5/26/2009

Pakistanis Trapped in Swat Face Catastrophe, Group

ISLAMABAD (Reuters) - Many Pakistanis trapped by an offensive against the Taliban in Swat face cataclysm and authorities should lift a curfew to enable them to get out and for help to get in, a rights group said.

The offensive in the Taliban bastion of Swat, about 120 km (80 miles) northwest of Islamabad, has flashed an migration of 2.3 million people, as per government statistics but about 200,000 people are thought to be still in the valley.

Severe shortages of food, water and medicine are generating a main humanitarian calamity for the trapped civilians, the U.S.-based group Human Rights Watch said.

"People trapped in the Swat conflict zone face a humanitarian catastrophe unless the Pakistani military immediately lifts a curfew that has been in place continuously for the last week," said Brad Adams, the group's Asia director.

"The government cannot allow the local population to remain trapped without food, clean water, and medicine as a tactic to defeat the Taliban," Adams said in a statement on Tuesday.

The army launched its most concerted effort against the Taliban after the militants, emboldened by a controversial peace deal, pushed out of the former tourist valley into neighbouring districts, including one just 100 km (60 miles) from Islamabad.

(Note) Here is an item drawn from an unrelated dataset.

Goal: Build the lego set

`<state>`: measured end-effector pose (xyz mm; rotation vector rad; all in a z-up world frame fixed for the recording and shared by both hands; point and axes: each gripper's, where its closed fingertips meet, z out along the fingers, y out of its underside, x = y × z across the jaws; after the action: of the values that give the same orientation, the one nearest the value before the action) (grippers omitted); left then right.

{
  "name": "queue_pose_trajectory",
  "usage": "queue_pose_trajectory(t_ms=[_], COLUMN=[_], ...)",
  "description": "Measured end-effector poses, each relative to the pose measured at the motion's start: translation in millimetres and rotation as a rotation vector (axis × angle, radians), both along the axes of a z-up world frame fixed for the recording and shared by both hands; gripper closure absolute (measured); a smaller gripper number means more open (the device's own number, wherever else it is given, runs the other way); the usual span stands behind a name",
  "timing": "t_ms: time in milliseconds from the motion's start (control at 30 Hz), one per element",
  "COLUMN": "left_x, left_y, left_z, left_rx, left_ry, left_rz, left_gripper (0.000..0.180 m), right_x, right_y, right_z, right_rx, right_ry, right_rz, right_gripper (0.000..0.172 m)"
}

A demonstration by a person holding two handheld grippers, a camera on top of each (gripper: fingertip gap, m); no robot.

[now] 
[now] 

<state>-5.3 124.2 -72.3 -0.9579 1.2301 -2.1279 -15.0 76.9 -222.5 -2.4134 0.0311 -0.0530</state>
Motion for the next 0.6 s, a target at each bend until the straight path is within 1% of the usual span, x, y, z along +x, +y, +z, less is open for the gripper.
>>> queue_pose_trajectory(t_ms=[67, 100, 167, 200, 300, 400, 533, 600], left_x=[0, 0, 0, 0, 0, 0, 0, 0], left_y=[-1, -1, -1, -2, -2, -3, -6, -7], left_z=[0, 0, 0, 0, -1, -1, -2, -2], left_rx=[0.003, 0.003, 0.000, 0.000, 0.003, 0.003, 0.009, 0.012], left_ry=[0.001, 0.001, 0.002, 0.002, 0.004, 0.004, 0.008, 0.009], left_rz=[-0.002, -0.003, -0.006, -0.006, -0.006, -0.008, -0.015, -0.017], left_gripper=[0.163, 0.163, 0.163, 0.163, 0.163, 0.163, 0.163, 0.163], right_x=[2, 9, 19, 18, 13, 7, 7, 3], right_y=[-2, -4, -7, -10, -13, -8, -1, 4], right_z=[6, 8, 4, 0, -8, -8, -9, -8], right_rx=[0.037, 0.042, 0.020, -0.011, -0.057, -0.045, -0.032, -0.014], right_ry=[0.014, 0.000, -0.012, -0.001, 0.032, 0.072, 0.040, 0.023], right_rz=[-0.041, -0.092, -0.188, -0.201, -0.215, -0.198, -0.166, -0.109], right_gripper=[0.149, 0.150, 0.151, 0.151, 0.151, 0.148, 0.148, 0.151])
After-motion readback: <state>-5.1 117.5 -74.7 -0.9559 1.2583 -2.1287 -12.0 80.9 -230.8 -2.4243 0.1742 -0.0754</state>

But the flight of so many civilians poses not only a major burden for an economy being kept afloat by a $7.6 billion International Monetary Fund loan, but could also undercut public backing for the offensive.

Soldiers are slowly moving from house to house battling militants in Swat's main town of Mingora, while clashes are also taking place in several other parts of the valley, the military says.

I say that

This is the worst condition moreover escaped peoples have said that the price of goods in the clash zones is ten-fold
high, while medical facility was almost impossible as hospitals had closed their doors and doctors had disappeared from the clash zone, on the one hand residents of Swat are leaving their home for the sake of Pakistan while on the other hand they are facing troubles like living in hot areas with inadequate food and water, unavailability of medical treatment and the list is large, this situation must be seriously tackle by the authorities adequately or this situation will create the same problems as Afghan Mohajrins in 1980's.